ODIN 2.1 Readme

# ODIN 2.1

<!--
NOTE: this is a MarkDown document. It is plain text, but is best viewed
      in a MarkDown viewer (see: https://en.wikipedia.org/wiki/Markdown).
-->

ODIN, the Online Database of INterlinear glossed text, is a collection of
IGT extracted from linguistics documents on the web.

This release encodes the data into the
[Xigt](http://depts.washington.edu/uwcl/xigt/)
format, which provides several benefits:

  * The XML data format is more explicit than plain text, so it's more
    interpretable
  * The Xigt data model is extensible, so additional layers of annotation can
    be provided on top of the existing data
  * The Xigt project provides tools for querying and processing the data,
    as well as an API for working with the data programmatically

In addition, this release improves the original ODIN text data in some ways:

  * The original sentences have been cleaned and noise/errors from the
    PDF extraction process have been reduced
  * Basic alignments between the language, gloss, and translation lines
    have been created where possible
  * Enrichments to the data (POS tags, phrase structure, bilingual alignments,
    and dependencies) are provided, where possible, via the
    [INTENT project](http://intent-project.info/)

This release contains:

  * 2026 source documents
  * 158,007 IGTs
  * 1496 languages by ISO-639-3 code
    - 157,363 IGTs (1494 languages) with an identified code
    - 637 IGTs for language varieties without a code (given code `???`)
    - 7 IGTs for artificial languages (given code `*xxx*`)

## License and Attribution

The ODIN data are released under the [Creative Commons Attribution 4.0
International License](http://creativecommons.org/licenses/by/4.0/)), requiring
only attribution. Users may fulfill the attribution requirement by linking to
the ODIN website, and/or by citing the ODIN publications.

When using individual IGT, such as in a linguistics paper, it is good practice
to also cite the original source. Each IGT in ODIN has a `doc-id` attribute,
which is an identifier for the document the IGT was extracted from. This
identifier can be looked up in the `citations.txt` file to find information
about the source document, such as the title, year, and author.

## Corpus Contents

The ODIN data exist under the `data/` subdirectory. There are six compressed
archives containing different levels of annotation and different views of the
data, as described below. The files are `tar` archives with `bzip` compression.
On machines with the `tar` command-line program, the files can be extracted with
the following commands (e.g., using `data/by-doc-id/txt.tbz2`):

    cd data/by-doc-id/
    tar xf txt.tbz2

Alternatively, or on Windows system, a program such as
[7Zip](http://www.7-zip.org/) can extract the files.

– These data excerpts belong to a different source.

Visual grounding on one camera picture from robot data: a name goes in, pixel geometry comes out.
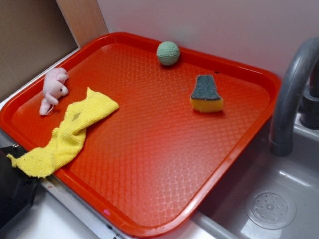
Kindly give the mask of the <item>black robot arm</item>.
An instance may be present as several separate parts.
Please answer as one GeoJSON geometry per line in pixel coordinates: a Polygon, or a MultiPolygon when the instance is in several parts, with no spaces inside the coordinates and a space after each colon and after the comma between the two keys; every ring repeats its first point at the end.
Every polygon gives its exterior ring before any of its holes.
{"type": "Polygon", "coordinates": [[[39,179],[12,166],[8,154],[20,158],[27,151],[13,145],[0,149],[0,231],[3,232],[32,206],[39,179]]]}

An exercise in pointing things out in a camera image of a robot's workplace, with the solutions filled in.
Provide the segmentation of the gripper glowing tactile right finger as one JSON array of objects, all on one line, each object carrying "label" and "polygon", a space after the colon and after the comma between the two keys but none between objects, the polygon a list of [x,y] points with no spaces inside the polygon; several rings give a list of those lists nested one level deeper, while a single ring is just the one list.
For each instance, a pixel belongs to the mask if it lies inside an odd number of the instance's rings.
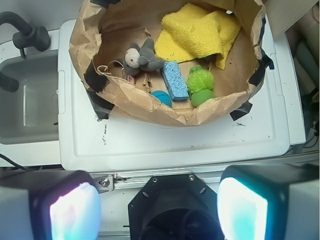
[{"label": "gripper glowing tactile right finger", "polygon": [[228,240],[318,240],[320,168],[230,165],[220,179],[217,212]]}]

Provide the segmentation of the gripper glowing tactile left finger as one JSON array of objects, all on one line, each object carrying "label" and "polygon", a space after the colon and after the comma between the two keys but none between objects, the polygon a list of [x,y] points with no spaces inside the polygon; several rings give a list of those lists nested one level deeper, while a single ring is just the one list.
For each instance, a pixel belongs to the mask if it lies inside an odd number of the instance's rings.
[{"label": "gripper glowing tactile left finger", "polygon": [[9,170],[0,174],[2,240],[96,240],[102,206],[83,170]]}]

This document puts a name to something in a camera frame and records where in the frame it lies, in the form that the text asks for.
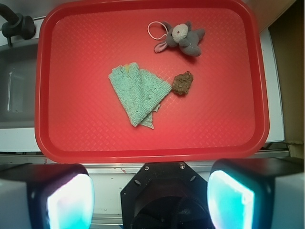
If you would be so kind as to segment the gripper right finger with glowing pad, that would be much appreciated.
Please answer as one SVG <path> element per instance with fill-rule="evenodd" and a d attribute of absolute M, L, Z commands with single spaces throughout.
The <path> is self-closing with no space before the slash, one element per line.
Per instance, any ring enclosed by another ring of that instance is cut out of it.
<path fill-rule="evenodd" d="M 303 229 L 305 161 L 219 159 L 210 172 L 207 201 L 217 229 Z"/>

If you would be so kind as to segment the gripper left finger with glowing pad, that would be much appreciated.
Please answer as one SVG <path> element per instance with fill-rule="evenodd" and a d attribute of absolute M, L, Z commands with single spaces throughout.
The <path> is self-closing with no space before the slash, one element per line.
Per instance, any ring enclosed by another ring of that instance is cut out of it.
<path fill-rule="evenodd" d="M 81 164 L 1 164 L 2 229 L 88 229 L 94 185 Z"/>

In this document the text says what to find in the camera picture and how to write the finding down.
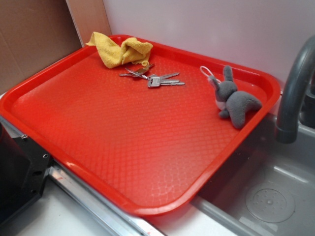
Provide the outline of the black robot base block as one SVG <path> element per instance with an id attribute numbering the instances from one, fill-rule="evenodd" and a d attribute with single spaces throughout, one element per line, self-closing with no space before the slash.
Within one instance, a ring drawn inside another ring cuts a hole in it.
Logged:
<path id="1" fill-rule="evenodd" d="M 39 200 L 51 155 L 31 138 L 12 138 L 0 126 L 0 225 Z"/>

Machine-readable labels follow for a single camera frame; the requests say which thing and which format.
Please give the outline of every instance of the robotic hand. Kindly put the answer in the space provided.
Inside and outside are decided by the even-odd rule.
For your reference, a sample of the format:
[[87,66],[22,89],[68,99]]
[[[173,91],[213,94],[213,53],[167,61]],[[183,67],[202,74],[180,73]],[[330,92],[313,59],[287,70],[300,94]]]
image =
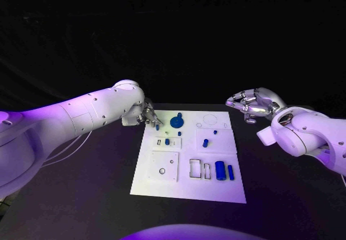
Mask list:
[[225,104],[244,113],[247,123],[255,124],[255,117],[271,121],[271,126],[257,133],[265,146],[278,143],[294,157],[313,156],[346,176],[346,120],[332,119],[298,106],[287,107],[280,96],[264,87],[236,93]]
[[120,118],[124,126],[163,124],[131,80],[42,108],[0,111],[0,198],[30,181],[61,144]]

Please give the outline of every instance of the white board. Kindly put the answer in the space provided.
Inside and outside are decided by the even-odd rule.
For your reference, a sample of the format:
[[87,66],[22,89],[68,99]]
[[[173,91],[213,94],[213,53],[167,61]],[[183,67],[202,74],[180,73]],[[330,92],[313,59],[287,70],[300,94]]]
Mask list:
[[[160,126],[159,131],[150,125],[146,126],[130,194],[245,204],[247,199],[229,113],[167,110],[156,110],[154,112],[164,125]],[[182,113],[183,126],[173,128],[170,126],[170,119],[177,116],[177,113]],[[198,145],[203,144],[205,140],[199,138],[205,136],[210,139],[210,145],[206,148],[202,147],[199,150]],[[180,138],[180,149],[177,147],[170,148],[169,146],[163,146],[163,148],[154,147],[153,143],[161,138]],[[223,143],[229,146],[226,151],[221,150],[221,144]],[[166,173],[160,174],[161,176],[157,175],[157,179],[148,180],[150,169],[153,169],[153,173],[156,174],[160,167],[160,165],[153,167],[150,162],[153,161],[153,152],[177,153],[176,181],[160,180],[160,177]],[[190,178],[190,159],[200,160],[202,179],[199,180]],[[223,181],[216,180],[216,161],[225,162],[226,180]],[[203,180],[205,164],[209,164],[210,167],[210,180]],[[232,165],[234,180],[229,180],[228,165]]]

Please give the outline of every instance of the cable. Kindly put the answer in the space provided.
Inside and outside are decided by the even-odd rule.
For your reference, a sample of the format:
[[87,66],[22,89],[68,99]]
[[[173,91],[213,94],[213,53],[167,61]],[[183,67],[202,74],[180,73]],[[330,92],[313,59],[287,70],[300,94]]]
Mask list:
[[7,204],[6,202],[3,202],[3,201],[0,201],[0,204],[4,204],[4,205],[7,205],[9,207],[12,206],[10,204]]
[[340,175],[340,178],[342,178],[342,181],[343,181],[343,184],[345,184],[345,187],[346,187],[345,176]]
[[72,146],[74,143],[78,141],[78,139],[81,138],[81,136],[74,140],[74,142],[65,147],[65,149],[63,149],[58,154],[55,154],[52,157],[49,157],[49,158],[45,160],[45,162],[49,161],[49,160],[52,160],[53,158],[56,158],[56,157],[71,148],[71,146]]
[[88,140],[91,134],[92,134],[92,131],[89,131],[88,136],[87,136],[84,142],[81,143],[79,147],[76,148],[76,150],[75,150],[75,151],[74,151],[66,157],[63,157],[63,158],[62,158],[61,160],[58,160],[58,161],[53,161],[53,162],[48,163],[46,165],[42,165],[40,168],[43,168],[43,167],[46,167],[46,166],[49,166],[49,165],[52,165],[52,164],[61,162],[62,160],[65,160],[65,159],[66,159],[66,158],[68,158],[68,157],[69,157],[69,156],[78,151],[78,149],[82,147],[82,145],[85,144],[85,142],[87,142],[87,140]]

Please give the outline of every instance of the circular hole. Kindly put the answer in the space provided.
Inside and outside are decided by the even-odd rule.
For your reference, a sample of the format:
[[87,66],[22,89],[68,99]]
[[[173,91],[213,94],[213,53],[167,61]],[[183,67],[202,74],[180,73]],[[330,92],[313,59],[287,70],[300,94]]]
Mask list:
[[10,121],[7,121],[7,120],[1,121],[1,123],[6,124],[6,125],[12,125],[12,124],[13,124],[13,123],[12,123]]

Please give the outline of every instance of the black cable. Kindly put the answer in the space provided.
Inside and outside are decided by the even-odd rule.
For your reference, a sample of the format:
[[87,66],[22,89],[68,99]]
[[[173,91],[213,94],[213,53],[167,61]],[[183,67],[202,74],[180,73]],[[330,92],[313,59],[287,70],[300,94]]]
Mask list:
[[4,204],[4,205],[7,205],[9,207],[12,206],[10,204],[7,204],[6,202],[3,202],[3,201],[0,201],[0,204]]

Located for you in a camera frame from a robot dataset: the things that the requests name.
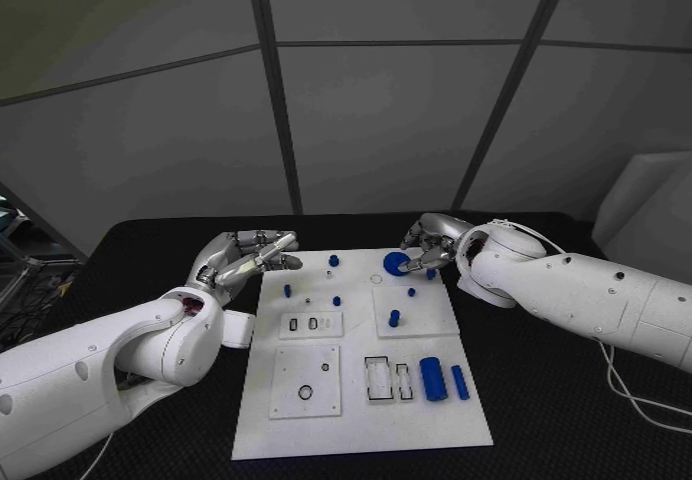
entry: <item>robotic hand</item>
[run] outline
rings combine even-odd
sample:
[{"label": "robotic hand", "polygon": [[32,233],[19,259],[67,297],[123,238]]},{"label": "robotic hand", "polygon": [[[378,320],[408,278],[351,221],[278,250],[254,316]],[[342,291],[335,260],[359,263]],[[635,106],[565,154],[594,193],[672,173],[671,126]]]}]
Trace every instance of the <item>robotic hand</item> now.
[{"label": "robotic hand", "polygon": [[[534,236],[521,232],[522,228]],[[526,311],[578,335],[632,350],[692,373],[692,286],[575,253],[547,256],[537,238],[512,222],[475,227],[426,213],[401,248],[424,254],[401,273],[453,260],[459,288],[490,304]]]},{"label": "robotic hand", "polygon": [[0,480],[58,465],[198,383],[221,345],[248,348],[254,316],[222,307],[253,275],[302,268],[297,247],[293,232],[222,233],[185,287],[0,354]]}]

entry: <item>circular hole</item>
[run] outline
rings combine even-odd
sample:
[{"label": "circular hole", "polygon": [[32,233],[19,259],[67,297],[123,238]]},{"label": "circular hole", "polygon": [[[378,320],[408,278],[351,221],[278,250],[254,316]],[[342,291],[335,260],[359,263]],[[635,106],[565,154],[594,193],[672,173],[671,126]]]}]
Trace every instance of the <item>circular hole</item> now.
[{"label": "circular hole", "polygon": [[313,396],[313,387],[310,385],[303,385],[299,389],[299,397],[302,400],[309,400]]}]

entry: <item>large blue cylinder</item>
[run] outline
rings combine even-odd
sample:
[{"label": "large blue cylinder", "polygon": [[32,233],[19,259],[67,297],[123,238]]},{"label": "large blue cylinder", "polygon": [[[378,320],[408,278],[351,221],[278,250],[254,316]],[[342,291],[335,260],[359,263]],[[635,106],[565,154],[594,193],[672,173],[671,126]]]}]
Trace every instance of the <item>large blue cylinder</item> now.
[{"label": "large blue cylinder", "polygon": [[421,360],[421,374],[427,399],[431,402],[444,400],[447,398],[447,387],[444,386],[443,368],[437,357],[427,357]]}]

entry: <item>black table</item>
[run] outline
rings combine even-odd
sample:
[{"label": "black table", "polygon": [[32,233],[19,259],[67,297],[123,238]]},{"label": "black table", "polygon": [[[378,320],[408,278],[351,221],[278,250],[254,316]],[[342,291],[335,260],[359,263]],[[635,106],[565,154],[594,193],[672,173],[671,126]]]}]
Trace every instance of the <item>black table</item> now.
[{"label": "black table", "polygon": [[[303,250],[400,244],[420,213],[139,220],[117,225],[56,306],[43,333],[143,303],[186,279],[222,231],[296,230]],[[496,215],[456,212],[475,224]],[[557,213],[503,214],[570,252],[601,257],[581,225]],[[597,344],[457,290],[443,270],[495,446],[231,462],[248,352],[222,349],[202,382],[159,402],[117,433],[98,478],[691,478],[692,438],[652,426],[606,384]],[[260,277],[231,304],[255,313]],[[692,377],[622,352],[633,392],[692,407]],[[653,411],[656,418],[681,424]],[[80,478],[103,442],[41,478]]]}]

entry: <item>blue disk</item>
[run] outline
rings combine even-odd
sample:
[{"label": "blue disk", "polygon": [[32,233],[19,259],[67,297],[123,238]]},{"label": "blue disk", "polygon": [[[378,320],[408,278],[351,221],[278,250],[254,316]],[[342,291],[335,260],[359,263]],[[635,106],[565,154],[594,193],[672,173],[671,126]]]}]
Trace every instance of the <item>blue disk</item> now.
[{"label": "blue disk", "polygon": [[385,256],[385,270],[391,273],[395,277],[402,277],[408,275],[411,272],[400,272],[400,265],[408,262],[411,258],[405,253],[401,252],[391,252]]}]

There are three levels of annotation: (1) the original text data, (2) the data
imported into the Xigt XML format, and (3) the Xigt XML data augmented with
inferred and enriched annotation tiers. There are then two views on the data,
where the views group IGTs into corpus files by (a) the document ID or (b) the
subject language (as determined by their assigned ISO-639-3 code). There are
thus two subdirectories under `data/`, `data/by-doc-id/` and `data/by-lang/`,
and a total of six corpus collections:

1. `data/by-doc-id/`
  * `txt`
  * `xigt`
  * `xigt-enriched`
2. `data/by-lang/`
  * `txt`
  * `xigt`
  * `xigt-enriched`

The corresponding collections across the views (e.g., `by-doc-id/txt` and
`by-lang/txt`) will contain the same data. The only difference is how the IGTs
are grouped into corpus files (by document ID or by ISO-639-3 code).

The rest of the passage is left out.